**Prompt:** Give back all of the data exactly as it stands, with the pictures removed.

Content starts

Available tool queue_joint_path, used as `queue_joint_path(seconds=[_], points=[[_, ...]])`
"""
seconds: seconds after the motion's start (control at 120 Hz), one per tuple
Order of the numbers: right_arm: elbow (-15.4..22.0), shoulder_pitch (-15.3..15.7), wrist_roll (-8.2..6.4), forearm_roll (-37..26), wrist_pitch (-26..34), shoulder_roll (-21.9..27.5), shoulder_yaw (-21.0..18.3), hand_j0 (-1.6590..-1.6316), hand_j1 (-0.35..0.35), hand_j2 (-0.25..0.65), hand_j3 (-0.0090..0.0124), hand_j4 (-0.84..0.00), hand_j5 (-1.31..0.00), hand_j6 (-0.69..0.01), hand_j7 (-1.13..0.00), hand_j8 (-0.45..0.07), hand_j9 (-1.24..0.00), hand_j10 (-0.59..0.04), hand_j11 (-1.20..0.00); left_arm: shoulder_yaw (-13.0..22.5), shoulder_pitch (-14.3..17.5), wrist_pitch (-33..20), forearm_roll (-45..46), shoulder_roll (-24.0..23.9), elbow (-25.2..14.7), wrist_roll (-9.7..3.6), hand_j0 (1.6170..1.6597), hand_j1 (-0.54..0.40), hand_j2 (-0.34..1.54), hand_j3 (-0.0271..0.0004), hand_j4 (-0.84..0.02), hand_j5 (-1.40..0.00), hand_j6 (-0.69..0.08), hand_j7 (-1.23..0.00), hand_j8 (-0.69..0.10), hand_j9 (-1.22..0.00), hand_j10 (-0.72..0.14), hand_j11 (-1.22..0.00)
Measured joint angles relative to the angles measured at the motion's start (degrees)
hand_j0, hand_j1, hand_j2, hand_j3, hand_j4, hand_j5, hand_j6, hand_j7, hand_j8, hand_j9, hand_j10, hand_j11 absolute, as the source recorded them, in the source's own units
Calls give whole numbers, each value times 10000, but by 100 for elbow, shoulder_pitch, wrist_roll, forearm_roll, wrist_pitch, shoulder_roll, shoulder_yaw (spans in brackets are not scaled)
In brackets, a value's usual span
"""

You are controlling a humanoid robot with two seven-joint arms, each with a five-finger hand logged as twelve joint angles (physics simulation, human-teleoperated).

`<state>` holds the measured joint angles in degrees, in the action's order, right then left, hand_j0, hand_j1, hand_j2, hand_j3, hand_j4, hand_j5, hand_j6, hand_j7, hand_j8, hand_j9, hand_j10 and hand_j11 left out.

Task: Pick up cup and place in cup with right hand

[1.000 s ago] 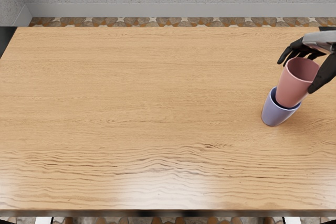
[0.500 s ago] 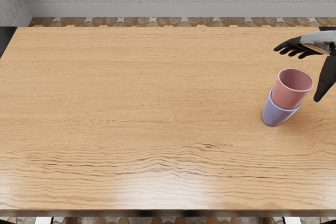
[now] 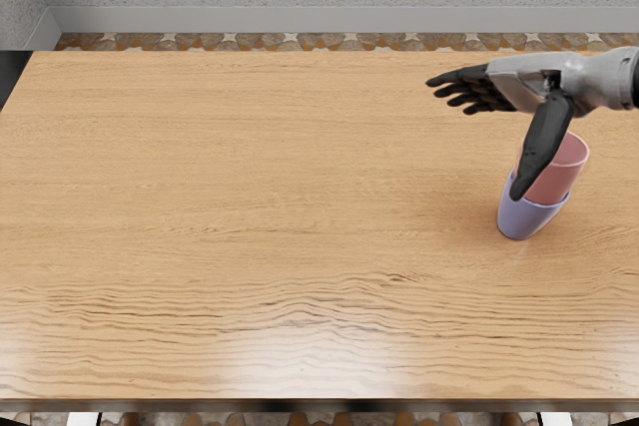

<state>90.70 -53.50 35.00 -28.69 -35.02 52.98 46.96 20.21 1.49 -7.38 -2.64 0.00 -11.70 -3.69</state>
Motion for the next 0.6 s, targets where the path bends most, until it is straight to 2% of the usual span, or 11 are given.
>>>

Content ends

**Solution for this exercise:**
Available tool queue_joint_path, used as `queue_joint_path(seconds=[_], points=[[_, ...]])`
"""
seconds: seconds after the motion's start (control at 120 Hz), one per tuple
Order of the numbers: right_arm: elbow (-15.4..22.0), shoulder_pitch (-15.3..15.7), wrist_roll (-8.2..6.4), forearm_roll (-37..26), wrist_pitch (-26..34), shoulder_roll (-21.9..27.5), shoulder_yaw (-21.0..18.3), hand_j0 (-1.6590..-1.6316), hand_j1 (-0.35..0.35), hand_j2 (-0.25..0.65), hand_j3 (-0.0090..0.0124), hand_j4 (-0.84..0.00), hand_j5 (-1.31..0.00), hand_j6 (-0.69..0.01), hand_j7 (-1.13..0.00), hand_j8 (-0.45..0.07), hand_j9 (-1.24..0.00), hand_j10 (-0.59..0.04), hand_j11 (-1.20..0.00); left_arm: shoulder_yaw (-13.0..22.5), shoulder_pitch (-14.3..17.5), wrist_pitch (-33..20), forearm_roll (-45..46), shoulder_roll (-24.0..23.9), elbow (-25.2..14.7), wrist_roll (-9.7..3.6), hand_j0 (1.6170..1.6597), hand_j1 (-0.54..0.40), hand_j2 (-0.34..1.54), hand_j3 (-0.0271..0.0004), hand_j4 (-0.84..0.02), hand_j5 (-1.40..0.00), hand_j6 (-0.69..0.08), hand_j7 (-1.23..0.00), hand_j8 (-0.69..0.10), hand_j9 (-1.22..0.00), hand_j10 (-0.72..0.14), hand_j11 (-1.22..0.00)
Measured joint angles relative to the angles measured at the motion's start (degrees)
hand_j0, hand_j1, hand_j2, hand_j3, hand_j4, hand_j5, hand_j6, hand_j7, hand_j8, hand_j9, hand_j10, hand_j11 absolute, as the source recorded them, in the source's own units
Calls give whole numbers, each value times 10000, but by 100 for elbow, shoulder_pitch, wrist_roll, forearm_roll, wrist_pitch, shoulder_roll, shoulder_yaw (spans in brackets are not scaled)
In brackets, a value's usual span
"""

You are controlling a humanoid robot with two seven-joint arms, each with a five-finger hand logged as twelve joint angles (physics simulation, human-teleoperated).

`<state>` holds the measured joint angles in degrees, in the action's order, right then left, hand_j0, hand_j1, hand_j2, hand_j3, hand_j4, hand_j5, hand_j6, hand_j7, hand_j8, hand_j9, hand_j10 and hand_j11 left out.

Task: Pick up cup and place in cup with right hand

[1.000 s ago] 
[0.500 s ago] 
[now] 

<state>90.70 -53.50 35.00 -28.69 -35.02 52.98 46.96 20.21 1.49 -7.38 -2.64 0.00 -11.70 -3.69</state>
Motion for the next 0.6 s, targets where the path bends most, until it is straight to 2% of the usual span, or 11 are given.
>>>

Nothing else is required to finish the exercise.